Example 360° images of all 20 speakers in the dataset
360° image of the recorded classroom
3D scan preview images of all 20 speakers in the dataset
Example 360° 5s long video snippet of a rendered sequence with 20 speakers
At first, you need to clone this repository. Then, you need to use the provided download tool for your system to download all the contents which could not be hosted in this repository and extract them.
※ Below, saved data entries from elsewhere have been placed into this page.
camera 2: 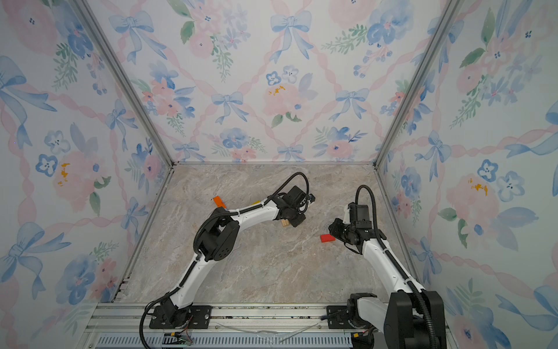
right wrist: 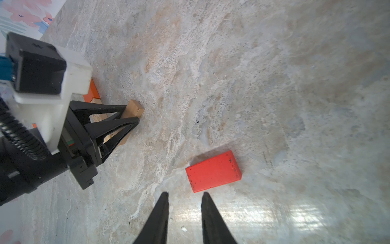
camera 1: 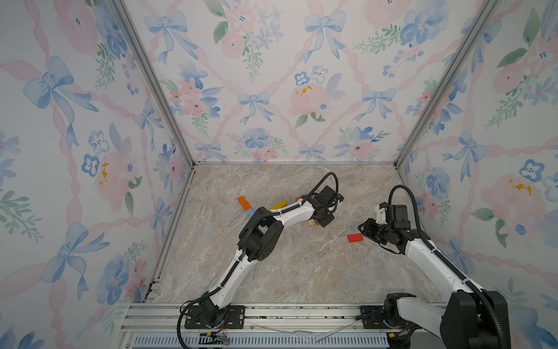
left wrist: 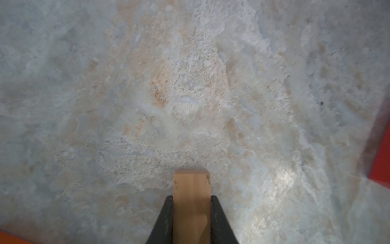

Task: Assemble the letter v with building blocks
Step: Assemble the building block at the center of the board.

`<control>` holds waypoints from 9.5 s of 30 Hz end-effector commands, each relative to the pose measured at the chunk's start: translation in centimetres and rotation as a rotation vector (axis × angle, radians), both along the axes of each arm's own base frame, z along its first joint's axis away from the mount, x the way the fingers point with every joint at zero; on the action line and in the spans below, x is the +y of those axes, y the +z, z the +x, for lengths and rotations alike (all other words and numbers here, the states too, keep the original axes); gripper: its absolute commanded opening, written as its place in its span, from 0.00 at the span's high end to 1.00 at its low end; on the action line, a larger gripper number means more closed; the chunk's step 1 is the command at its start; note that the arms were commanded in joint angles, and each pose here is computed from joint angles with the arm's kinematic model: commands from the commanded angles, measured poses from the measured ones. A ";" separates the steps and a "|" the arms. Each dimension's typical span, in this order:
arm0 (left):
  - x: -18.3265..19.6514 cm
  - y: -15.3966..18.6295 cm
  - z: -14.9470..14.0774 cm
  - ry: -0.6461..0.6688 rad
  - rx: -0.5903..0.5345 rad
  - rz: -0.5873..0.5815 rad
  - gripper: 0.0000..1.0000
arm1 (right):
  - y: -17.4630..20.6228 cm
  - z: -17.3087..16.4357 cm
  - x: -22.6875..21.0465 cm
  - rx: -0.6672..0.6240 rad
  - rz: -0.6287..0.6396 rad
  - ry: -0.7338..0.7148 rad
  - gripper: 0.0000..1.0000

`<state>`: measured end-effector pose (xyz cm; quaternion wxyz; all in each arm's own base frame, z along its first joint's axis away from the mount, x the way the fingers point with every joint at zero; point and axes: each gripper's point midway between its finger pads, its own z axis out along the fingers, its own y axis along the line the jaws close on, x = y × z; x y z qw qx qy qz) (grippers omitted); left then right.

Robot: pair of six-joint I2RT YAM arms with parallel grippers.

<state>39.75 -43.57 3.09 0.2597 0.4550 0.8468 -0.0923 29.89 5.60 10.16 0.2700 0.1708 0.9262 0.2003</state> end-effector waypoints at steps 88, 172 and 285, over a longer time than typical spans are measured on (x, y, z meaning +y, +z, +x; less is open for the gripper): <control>22.0 12.4 -4.3 0.860 -0.043 -0.669 0.82 | -7.0 6.0 14.1 0.192 -0.083 0.358 0.98; 19.8 11.0 -3.8 0.814 0.025 -0.646 0.80 | -5.9 9.5 9.5 0.117 0.009 0.223 0.40; 20.2 10.1 -4.1 0.830 0.025 -0.610 0.80 | -8.1 10.6 10.9 0.162 0.062 0.205 0.72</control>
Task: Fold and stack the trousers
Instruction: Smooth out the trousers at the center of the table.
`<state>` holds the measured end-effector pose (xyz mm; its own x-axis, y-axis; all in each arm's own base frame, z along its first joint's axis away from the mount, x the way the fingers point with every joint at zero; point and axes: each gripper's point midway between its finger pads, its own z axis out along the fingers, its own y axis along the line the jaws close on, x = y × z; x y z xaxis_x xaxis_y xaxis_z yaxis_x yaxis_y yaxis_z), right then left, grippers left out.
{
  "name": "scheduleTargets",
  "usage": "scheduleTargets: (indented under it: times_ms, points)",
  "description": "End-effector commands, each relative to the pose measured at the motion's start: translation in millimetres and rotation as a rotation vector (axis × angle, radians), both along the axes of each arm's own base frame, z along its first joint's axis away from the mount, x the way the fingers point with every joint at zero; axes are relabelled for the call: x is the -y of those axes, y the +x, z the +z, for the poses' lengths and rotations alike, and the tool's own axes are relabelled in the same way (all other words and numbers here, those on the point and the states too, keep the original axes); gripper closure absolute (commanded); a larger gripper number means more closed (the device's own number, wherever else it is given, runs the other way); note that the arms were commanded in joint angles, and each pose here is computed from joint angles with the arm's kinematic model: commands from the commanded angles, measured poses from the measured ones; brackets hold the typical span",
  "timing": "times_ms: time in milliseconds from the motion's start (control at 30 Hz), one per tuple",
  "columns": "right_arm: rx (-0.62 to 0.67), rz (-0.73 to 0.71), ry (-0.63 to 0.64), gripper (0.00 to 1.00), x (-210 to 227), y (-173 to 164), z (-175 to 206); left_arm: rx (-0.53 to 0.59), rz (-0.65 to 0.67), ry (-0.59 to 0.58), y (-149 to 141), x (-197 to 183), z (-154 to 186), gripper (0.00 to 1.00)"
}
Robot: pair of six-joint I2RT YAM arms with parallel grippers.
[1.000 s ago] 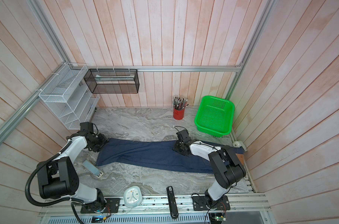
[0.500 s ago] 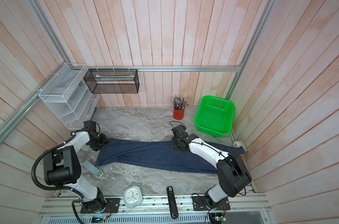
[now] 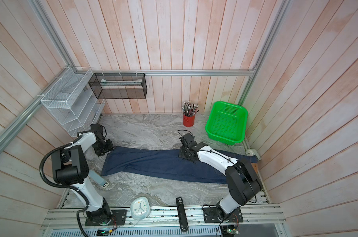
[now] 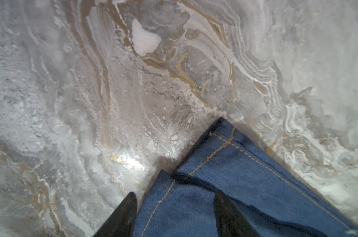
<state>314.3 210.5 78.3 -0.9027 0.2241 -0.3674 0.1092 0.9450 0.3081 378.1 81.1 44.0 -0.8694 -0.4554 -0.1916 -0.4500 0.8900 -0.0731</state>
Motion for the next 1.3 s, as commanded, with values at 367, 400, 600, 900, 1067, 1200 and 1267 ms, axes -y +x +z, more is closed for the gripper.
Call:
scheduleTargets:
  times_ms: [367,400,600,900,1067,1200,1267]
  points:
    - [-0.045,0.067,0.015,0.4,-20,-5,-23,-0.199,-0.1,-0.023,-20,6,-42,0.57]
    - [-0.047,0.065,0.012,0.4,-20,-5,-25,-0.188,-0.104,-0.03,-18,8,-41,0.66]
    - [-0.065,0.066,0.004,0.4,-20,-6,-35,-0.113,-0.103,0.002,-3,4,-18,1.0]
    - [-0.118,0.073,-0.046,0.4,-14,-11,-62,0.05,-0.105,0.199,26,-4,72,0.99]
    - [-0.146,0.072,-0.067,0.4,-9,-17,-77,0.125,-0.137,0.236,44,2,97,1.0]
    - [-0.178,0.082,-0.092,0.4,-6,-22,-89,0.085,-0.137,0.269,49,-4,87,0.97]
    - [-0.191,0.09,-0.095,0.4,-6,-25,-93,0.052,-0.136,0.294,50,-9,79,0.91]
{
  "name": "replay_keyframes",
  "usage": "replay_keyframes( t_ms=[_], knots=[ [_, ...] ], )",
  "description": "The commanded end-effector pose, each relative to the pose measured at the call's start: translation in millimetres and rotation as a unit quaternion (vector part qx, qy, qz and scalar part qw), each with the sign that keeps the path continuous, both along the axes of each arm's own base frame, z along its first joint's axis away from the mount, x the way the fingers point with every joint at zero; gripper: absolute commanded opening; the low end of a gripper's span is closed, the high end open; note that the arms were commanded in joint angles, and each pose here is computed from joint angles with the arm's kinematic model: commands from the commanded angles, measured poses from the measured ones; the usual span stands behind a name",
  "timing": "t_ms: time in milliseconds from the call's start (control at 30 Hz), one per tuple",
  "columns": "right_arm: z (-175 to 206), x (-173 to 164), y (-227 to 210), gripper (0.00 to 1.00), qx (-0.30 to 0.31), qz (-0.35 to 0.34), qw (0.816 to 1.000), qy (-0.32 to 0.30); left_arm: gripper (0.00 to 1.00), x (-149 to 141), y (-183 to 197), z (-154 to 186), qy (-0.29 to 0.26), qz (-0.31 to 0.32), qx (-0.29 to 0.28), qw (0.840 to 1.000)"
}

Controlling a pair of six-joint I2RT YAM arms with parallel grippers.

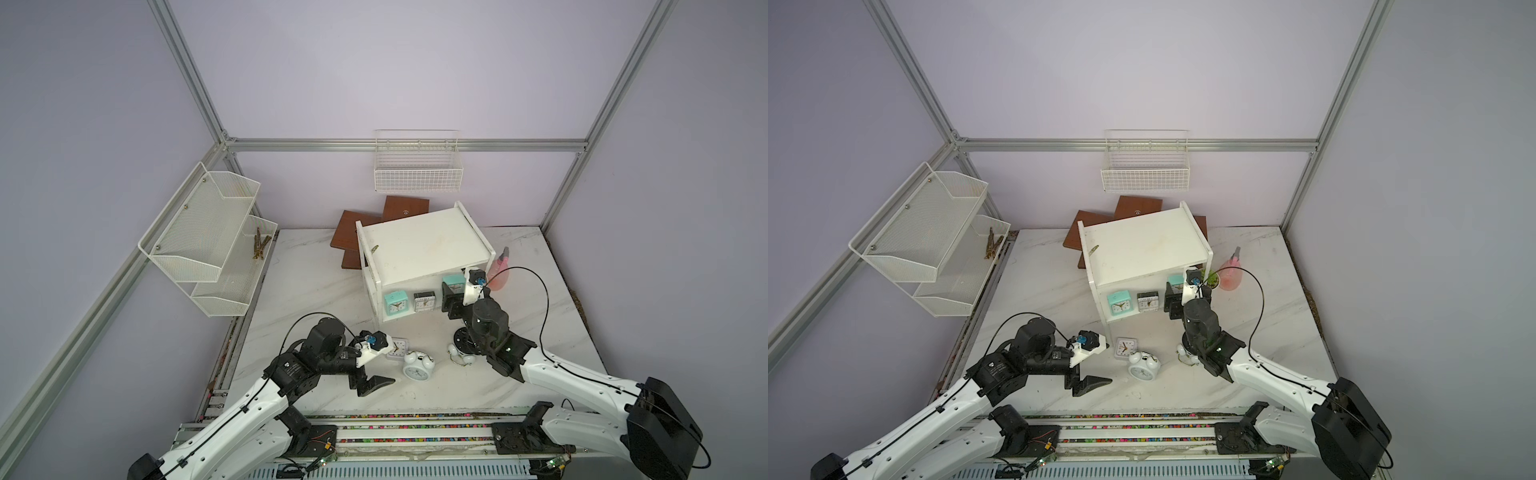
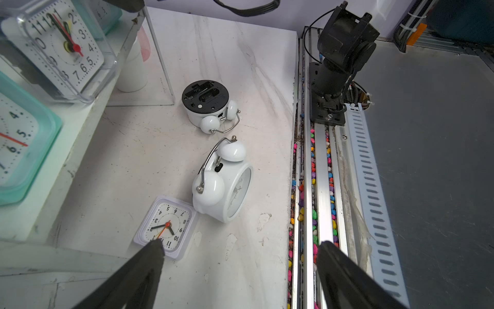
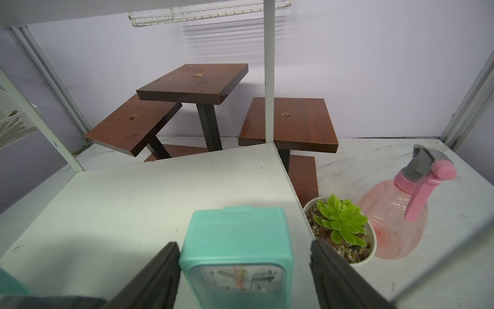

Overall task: Place the alarm clocks on the shelf by style
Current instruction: Place the alarm on the shelf.

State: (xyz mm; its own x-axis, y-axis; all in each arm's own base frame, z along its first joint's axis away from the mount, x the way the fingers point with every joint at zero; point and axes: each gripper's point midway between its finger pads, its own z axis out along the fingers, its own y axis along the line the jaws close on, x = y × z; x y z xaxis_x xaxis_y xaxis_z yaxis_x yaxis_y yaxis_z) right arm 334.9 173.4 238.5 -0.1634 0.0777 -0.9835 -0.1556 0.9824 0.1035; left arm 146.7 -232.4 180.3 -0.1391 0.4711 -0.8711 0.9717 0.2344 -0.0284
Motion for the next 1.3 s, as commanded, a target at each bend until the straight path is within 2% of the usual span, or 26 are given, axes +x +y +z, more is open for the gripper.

Please bear in mind that the total size of the dataset is about 3.7 TB.
Under Linux, you need wget
and unzip
installed and then execute the Shell-script.
./download.sh
Under Windows, you need to at first open a cmd or terminal session and then execute the Batch script:
.\download.bat
This will automatically download and extract all contents to their respective folders as described above in "Structure".
As an alternative to using the provided download tool or if you only want to download parts of the dataset, you may also manually download all contents you need. They can be found here: https://avtshare01.rz.tu-ilmenau.de/avt-ecoclass-vr/
The contents of the database follow the Attribution-NonCommercial 4.0 International (CC BY-NC 4.0) license.
The dataset is part of a publication at the IEEE QoMEX 2024 conference (see above).